(Extracted records)
■ ■ ■ ■ ■
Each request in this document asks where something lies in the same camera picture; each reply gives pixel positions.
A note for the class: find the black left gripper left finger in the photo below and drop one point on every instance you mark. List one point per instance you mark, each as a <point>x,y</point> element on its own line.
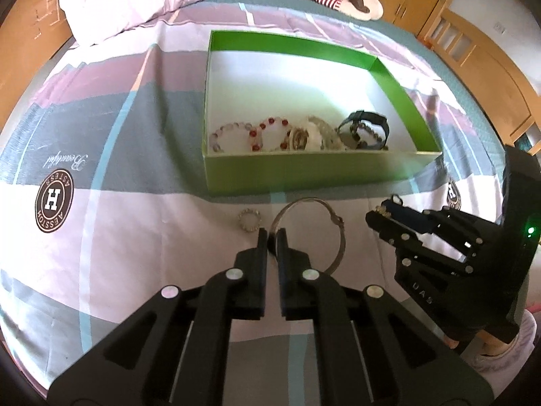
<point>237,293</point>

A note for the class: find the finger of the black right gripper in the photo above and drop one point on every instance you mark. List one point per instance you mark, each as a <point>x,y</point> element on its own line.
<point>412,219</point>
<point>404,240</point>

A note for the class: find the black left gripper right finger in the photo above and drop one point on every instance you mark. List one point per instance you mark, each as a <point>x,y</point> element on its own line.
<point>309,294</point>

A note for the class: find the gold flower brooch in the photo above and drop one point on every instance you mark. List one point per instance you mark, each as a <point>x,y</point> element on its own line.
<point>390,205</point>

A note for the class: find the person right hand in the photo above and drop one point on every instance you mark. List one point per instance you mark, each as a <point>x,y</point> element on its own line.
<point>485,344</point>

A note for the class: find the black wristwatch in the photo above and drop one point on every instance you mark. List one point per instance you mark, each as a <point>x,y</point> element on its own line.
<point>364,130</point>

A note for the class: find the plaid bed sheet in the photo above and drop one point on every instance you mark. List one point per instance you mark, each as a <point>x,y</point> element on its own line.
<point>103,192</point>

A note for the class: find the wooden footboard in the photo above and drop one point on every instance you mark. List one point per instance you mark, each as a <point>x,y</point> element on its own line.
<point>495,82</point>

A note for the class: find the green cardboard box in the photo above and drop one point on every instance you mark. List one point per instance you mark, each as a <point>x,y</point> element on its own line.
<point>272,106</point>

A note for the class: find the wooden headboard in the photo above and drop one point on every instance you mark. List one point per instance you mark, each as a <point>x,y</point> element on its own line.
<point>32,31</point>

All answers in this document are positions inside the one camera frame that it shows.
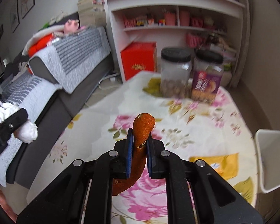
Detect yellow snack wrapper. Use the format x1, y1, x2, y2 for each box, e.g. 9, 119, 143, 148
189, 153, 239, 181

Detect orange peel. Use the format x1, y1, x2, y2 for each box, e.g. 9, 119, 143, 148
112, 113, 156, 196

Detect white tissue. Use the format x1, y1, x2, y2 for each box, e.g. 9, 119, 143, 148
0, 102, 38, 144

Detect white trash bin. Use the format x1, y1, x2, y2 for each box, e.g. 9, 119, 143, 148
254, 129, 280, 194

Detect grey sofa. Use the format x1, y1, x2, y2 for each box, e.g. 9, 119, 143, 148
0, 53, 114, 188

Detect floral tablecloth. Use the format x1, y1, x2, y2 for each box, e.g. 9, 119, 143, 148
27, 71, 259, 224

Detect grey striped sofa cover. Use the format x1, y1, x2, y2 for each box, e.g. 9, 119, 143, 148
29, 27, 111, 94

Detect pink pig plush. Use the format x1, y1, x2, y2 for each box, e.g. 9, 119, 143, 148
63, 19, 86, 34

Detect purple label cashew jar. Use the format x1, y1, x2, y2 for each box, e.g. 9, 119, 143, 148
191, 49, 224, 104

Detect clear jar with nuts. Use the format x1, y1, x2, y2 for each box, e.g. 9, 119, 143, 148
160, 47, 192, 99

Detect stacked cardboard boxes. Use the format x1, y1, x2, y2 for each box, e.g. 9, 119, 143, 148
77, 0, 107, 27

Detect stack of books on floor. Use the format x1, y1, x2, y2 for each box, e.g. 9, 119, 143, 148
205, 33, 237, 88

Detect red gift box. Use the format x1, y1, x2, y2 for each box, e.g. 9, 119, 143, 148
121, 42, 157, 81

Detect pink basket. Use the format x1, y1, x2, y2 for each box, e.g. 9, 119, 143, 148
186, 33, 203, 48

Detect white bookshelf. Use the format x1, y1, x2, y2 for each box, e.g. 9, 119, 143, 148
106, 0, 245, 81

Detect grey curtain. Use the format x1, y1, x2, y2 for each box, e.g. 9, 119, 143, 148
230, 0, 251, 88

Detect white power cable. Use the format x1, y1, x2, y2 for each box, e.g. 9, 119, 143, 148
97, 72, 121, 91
■ ■ ■ ■ ■
• [What you will do] Return only those lines of the records that contain the string "positions".

• [Written response]
Each request in this document asks where something lies in the same camera picture; each reply gives pixel positions.
All answers in this document are positions inside the one camera frame that it shows.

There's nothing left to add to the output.